Nur noch eine Woche bis Heiligabend. Und trotzdem frag ich nicht, ob ihr schon alle Geschenke zusammen habt. Ist mir nämlich piepegal. Es sei denn, ihr habt was für mich. Das wäre natürlich schon irgendwie interessant. Ihr wisst ja, wie ihr mich erreichen könnt, oder?

Etiennes Gesichtszüge spannen sich in dem sichtbaren Versuch an, eine entnervte Grimasse zu unterdrücken.

„Na kommen Sie“, sagt er. „Ihnen wird doch wohl wohl aufgefallen, dass das Kind krank ist. Wann haben die Symptome angefangen?“

„Bis gestern Abend war alles ok.“ Nina hat plötzlich das Gefühl, als ob sich der Boden unter ihren Füßen in Gelee verwandelt. Hilfesuchend guckt sie Etienne an und streckt ihre Arme aus, um irgendwo einen festen Punkt zu finden, an dem sie sich festhalten kann.
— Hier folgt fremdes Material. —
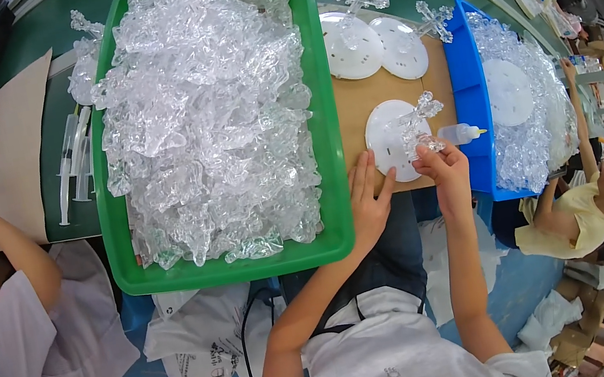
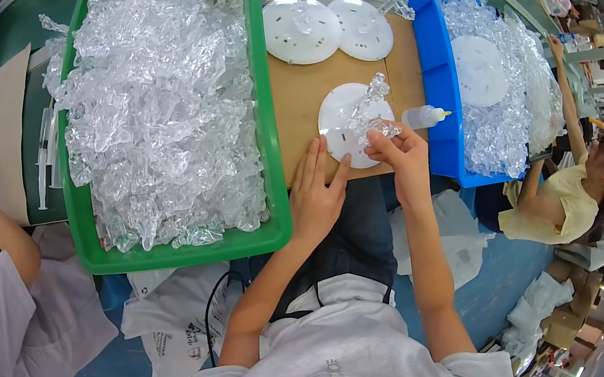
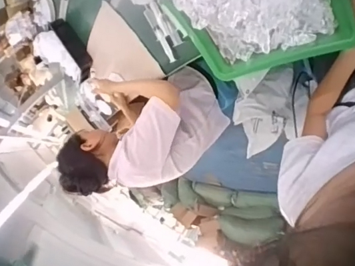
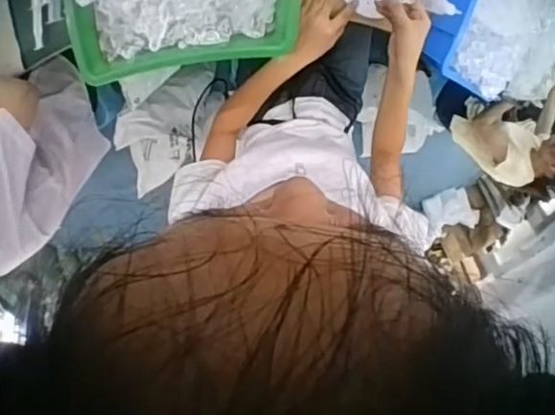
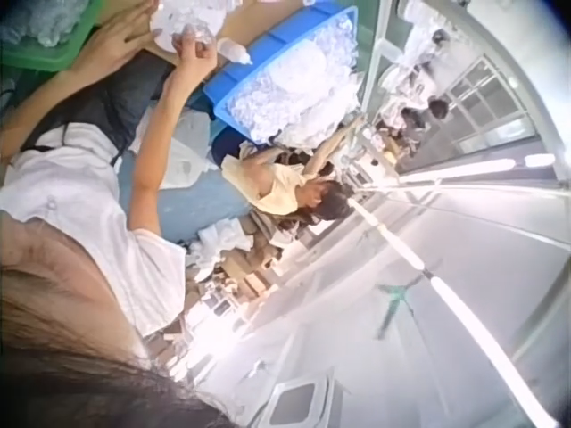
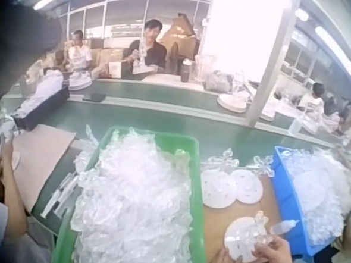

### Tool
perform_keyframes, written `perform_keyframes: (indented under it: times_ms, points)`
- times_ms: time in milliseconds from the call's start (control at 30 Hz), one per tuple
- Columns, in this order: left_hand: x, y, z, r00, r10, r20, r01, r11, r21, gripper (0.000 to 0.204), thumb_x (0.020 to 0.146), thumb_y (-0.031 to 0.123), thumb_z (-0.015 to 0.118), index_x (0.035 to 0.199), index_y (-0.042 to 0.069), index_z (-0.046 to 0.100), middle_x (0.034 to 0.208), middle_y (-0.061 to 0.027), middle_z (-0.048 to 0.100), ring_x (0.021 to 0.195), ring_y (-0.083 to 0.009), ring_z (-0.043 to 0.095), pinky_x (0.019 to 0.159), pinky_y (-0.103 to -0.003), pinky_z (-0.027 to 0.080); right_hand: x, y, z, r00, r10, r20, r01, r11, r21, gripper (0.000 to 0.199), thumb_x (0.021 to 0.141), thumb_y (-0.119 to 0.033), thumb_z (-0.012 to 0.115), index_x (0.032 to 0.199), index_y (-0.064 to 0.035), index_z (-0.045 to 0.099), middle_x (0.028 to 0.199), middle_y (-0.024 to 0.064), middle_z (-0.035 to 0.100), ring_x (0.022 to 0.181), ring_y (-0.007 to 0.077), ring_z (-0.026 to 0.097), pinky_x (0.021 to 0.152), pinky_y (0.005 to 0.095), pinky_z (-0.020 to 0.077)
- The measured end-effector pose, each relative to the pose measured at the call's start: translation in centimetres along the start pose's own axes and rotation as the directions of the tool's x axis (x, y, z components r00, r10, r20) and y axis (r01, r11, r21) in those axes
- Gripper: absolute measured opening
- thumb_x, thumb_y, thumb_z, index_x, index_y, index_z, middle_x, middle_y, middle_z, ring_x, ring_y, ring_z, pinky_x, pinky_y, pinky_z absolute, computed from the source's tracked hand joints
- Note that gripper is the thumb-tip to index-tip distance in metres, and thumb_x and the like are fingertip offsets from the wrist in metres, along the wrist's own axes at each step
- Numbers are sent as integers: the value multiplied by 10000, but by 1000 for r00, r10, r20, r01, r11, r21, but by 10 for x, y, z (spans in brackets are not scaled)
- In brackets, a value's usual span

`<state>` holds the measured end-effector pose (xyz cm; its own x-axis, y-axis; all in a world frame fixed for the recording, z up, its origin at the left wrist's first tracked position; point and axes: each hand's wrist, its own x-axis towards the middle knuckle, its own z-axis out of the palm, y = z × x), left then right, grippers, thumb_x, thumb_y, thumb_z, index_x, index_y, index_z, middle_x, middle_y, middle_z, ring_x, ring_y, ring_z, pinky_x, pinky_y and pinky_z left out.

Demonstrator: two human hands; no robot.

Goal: Apply glue to circular bases and attach decorative acrylic crystal pieces to assemble light fixtures on a factory line.

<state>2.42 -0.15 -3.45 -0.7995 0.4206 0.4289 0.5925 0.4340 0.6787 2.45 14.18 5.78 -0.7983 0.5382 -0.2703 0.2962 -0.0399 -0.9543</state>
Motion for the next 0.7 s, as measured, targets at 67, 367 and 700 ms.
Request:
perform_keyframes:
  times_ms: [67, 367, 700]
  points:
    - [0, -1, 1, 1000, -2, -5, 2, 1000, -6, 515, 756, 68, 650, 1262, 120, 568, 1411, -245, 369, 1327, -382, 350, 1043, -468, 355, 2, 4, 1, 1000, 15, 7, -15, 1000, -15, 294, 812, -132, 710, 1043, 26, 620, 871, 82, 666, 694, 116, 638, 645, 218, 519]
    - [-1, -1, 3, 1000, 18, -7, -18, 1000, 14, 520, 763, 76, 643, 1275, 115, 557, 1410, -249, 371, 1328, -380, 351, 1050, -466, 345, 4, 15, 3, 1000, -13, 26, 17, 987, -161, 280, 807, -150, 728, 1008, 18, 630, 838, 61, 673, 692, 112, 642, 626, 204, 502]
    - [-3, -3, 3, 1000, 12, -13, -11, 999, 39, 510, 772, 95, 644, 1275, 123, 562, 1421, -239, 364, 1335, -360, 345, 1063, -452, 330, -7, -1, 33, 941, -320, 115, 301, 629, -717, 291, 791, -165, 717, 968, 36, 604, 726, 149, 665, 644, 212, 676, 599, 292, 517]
Etienne nickt nachdenklich und tritt einen Schritt zurück, als wäre er sich trotz eigentlich ausreichender Distanz nicht ganz sicher, ob nicht die Gefahr besteht, dass Ninas Arme ihn erreichen.

„Na gut“, sagt er. „Da kann man wohl nichts machen.“ Nach einer längeren Pause murmelt er noch ein „Tut mir leid“, ohne Nina dabei anzusehen.
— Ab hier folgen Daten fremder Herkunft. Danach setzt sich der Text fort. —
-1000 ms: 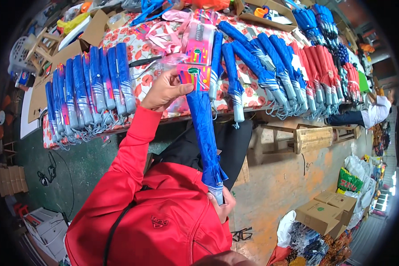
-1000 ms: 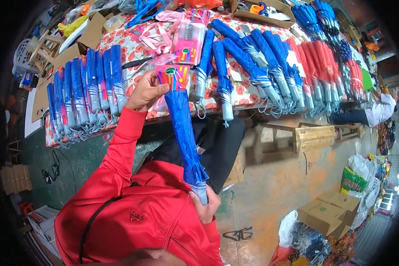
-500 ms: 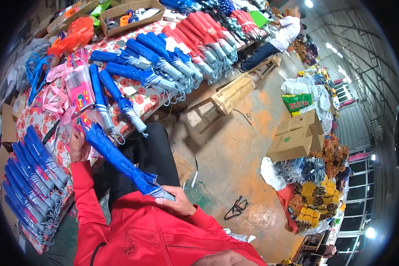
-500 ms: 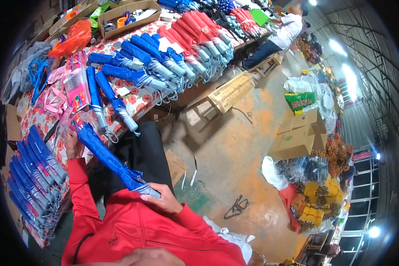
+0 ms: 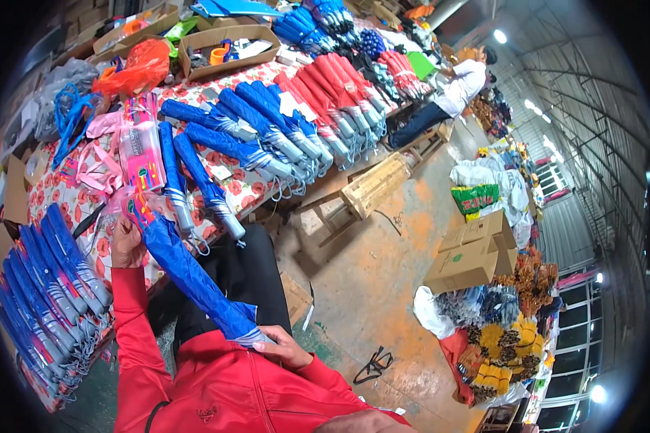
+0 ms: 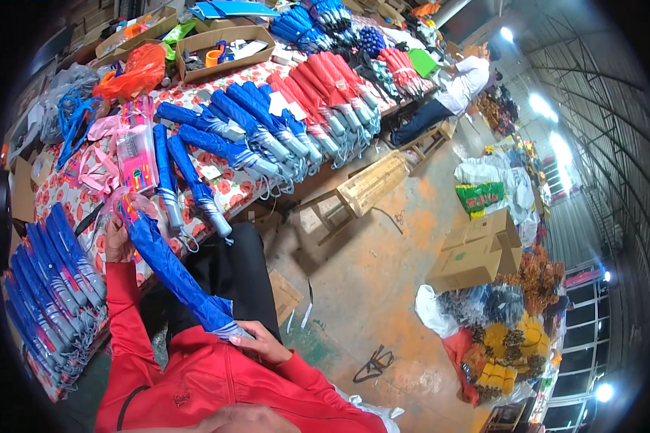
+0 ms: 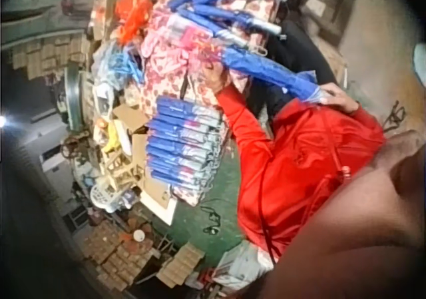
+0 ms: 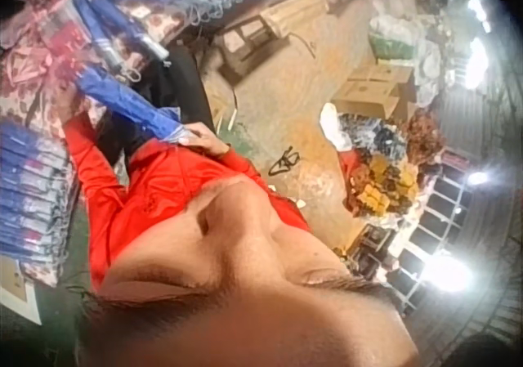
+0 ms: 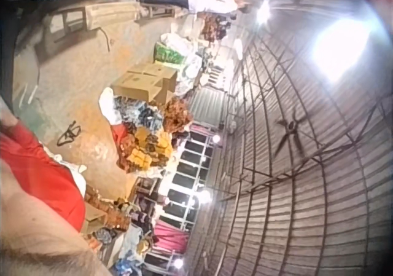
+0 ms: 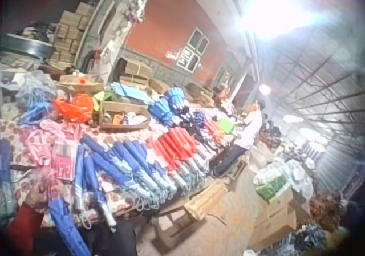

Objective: Packaging umbrellas into plastic sleeves at a production station.

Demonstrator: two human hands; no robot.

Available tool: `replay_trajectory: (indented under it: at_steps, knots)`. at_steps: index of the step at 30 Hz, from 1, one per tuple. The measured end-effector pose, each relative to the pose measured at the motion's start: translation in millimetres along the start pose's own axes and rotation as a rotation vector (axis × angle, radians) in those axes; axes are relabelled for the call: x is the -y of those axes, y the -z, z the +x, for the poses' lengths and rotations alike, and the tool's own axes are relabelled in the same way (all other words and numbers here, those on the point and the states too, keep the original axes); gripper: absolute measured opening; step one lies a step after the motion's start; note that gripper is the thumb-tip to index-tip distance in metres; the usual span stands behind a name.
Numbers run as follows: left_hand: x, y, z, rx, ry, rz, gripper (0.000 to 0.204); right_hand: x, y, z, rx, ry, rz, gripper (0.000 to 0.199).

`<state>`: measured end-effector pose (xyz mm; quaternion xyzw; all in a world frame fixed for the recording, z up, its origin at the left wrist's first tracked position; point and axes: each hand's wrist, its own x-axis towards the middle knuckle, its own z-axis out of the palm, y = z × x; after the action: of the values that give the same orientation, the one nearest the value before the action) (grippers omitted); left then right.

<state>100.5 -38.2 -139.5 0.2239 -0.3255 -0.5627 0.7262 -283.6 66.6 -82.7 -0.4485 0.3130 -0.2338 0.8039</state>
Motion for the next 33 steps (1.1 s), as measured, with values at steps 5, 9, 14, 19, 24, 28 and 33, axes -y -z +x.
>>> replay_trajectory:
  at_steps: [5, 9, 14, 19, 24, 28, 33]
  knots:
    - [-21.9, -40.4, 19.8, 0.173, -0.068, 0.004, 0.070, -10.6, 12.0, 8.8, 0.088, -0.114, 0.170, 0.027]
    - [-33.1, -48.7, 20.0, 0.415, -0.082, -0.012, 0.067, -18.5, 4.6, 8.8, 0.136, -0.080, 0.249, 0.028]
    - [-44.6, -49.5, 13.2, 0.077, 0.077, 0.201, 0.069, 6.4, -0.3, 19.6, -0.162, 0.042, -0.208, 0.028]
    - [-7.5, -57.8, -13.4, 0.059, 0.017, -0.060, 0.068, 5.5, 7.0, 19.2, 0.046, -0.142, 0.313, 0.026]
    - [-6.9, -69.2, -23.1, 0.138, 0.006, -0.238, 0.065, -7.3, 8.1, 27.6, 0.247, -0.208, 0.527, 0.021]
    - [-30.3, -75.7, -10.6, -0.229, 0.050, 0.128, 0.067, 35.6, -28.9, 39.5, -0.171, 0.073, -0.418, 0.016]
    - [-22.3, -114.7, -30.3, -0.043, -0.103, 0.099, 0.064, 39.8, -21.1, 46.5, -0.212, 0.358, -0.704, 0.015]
Er wendet sich wieder der jungen schwarzhaarigen Frau auf dem Boden zu, kniet neben ihr nieder, sorgsam darauf bedacht, mit seinem Knie nicht tatsächlich den Boden zu berühren, und legt seine rechte Hand auf ihre linke Schulter.

Sie grinst ihn dankbar an und legt wiederum eine Hand auf seine.

„Sehen Sie, wie er uns die ganze Zeit beobachtet?“ flüstert sie ihm mit einem Blick in Davids Richtung zu.